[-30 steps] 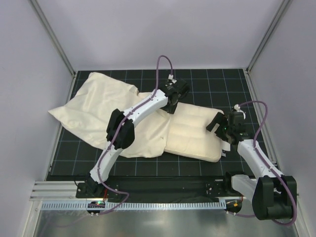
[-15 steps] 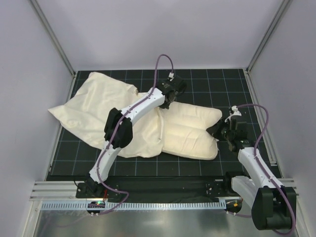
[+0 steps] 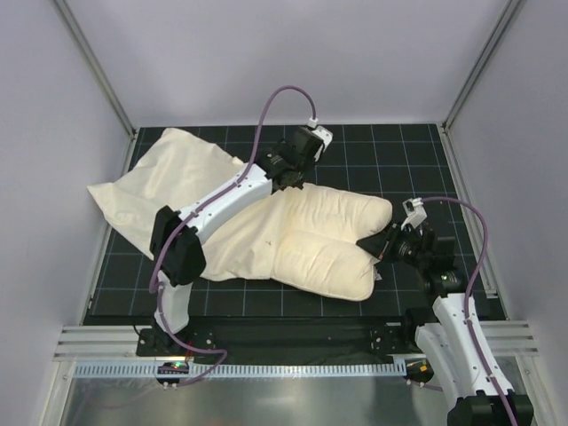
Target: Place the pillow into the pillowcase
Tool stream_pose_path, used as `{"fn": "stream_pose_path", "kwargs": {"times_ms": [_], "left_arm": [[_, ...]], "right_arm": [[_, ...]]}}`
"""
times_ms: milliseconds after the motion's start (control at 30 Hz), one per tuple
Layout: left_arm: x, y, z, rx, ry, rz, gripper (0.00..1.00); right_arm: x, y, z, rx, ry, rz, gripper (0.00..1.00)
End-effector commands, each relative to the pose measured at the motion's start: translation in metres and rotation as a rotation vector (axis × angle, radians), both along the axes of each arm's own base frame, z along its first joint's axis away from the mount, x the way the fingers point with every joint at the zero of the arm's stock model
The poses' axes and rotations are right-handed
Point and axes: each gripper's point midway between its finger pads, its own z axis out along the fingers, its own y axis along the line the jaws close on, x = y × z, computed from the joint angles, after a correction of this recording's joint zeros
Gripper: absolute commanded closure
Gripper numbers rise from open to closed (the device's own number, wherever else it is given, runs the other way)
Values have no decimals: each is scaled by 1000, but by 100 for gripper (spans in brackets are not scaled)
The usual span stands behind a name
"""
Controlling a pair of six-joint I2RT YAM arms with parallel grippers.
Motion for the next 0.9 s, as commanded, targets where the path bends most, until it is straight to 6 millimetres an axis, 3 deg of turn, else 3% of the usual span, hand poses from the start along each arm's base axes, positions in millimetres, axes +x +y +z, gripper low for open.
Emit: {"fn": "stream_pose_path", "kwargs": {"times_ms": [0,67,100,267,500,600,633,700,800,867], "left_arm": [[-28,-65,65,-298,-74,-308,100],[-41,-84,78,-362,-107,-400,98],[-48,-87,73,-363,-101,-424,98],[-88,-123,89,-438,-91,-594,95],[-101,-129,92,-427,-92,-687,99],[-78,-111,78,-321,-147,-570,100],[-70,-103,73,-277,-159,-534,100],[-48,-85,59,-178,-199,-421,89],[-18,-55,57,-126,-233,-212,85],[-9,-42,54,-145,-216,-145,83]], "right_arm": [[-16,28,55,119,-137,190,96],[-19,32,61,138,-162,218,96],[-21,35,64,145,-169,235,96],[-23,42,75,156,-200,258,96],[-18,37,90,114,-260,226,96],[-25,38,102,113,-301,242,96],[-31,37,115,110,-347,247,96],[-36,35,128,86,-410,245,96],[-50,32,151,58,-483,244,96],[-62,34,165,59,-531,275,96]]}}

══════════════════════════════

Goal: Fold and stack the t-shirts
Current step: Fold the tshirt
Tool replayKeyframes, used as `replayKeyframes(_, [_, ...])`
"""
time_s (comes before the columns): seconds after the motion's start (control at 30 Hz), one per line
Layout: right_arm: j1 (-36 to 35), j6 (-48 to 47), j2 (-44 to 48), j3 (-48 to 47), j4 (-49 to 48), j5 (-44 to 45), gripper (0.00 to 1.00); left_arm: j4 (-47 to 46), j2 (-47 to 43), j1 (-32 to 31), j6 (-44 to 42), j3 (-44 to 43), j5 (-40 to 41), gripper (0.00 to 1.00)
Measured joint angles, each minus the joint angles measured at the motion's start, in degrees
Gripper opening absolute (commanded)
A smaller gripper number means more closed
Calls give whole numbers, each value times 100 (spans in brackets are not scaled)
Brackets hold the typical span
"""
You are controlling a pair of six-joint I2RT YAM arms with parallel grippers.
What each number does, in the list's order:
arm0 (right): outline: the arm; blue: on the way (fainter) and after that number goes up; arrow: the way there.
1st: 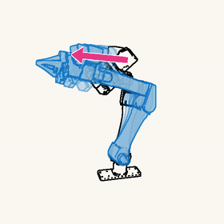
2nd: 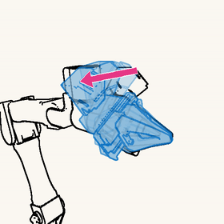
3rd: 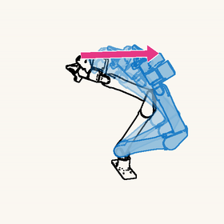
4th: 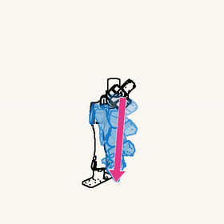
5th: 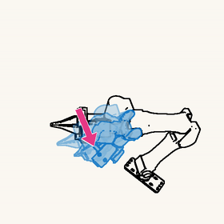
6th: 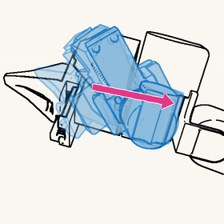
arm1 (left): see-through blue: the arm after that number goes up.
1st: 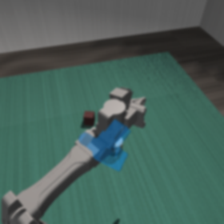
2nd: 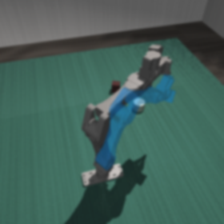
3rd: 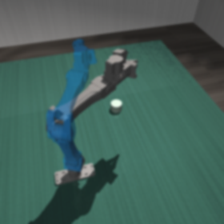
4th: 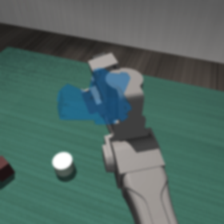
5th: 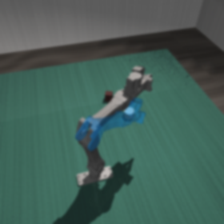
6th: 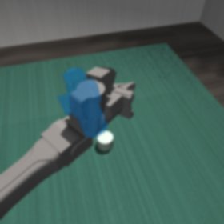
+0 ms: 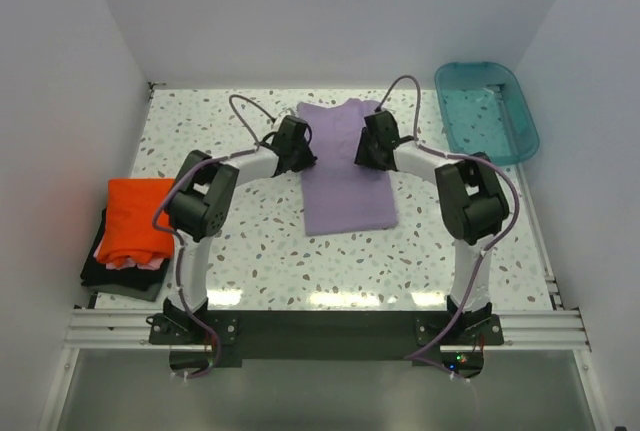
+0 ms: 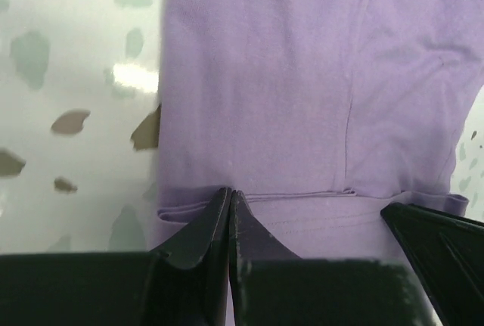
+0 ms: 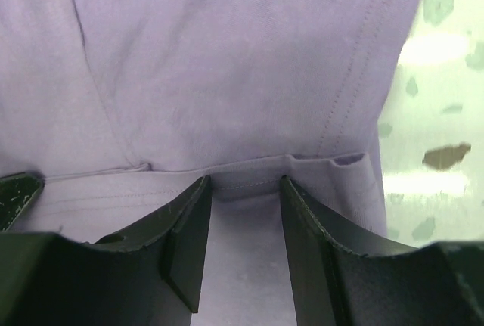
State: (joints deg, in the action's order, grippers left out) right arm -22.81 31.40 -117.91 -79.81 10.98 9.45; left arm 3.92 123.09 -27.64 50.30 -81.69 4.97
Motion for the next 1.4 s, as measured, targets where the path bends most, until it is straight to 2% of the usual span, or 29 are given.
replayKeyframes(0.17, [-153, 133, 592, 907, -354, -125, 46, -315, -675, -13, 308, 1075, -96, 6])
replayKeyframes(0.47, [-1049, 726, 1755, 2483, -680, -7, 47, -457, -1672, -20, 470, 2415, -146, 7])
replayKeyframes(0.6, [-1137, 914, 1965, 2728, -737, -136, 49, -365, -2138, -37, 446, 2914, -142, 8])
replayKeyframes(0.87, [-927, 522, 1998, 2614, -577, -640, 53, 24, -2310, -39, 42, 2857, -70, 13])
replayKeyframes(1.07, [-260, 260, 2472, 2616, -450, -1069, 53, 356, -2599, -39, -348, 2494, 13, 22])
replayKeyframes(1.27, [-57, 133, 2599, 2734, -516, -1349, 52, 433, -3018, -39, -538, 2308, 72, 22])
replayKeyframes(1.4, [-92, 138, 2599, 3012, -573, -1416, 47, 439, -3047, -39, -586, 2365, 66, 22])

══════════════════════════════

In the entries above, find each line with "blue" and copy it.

* Task result *
arm0 (right): outline: the arm; blue: on the way (fainter) and after that number goes up; arrow: the way there.
arm1 (left): see-through blue: the arm after that number goes up.

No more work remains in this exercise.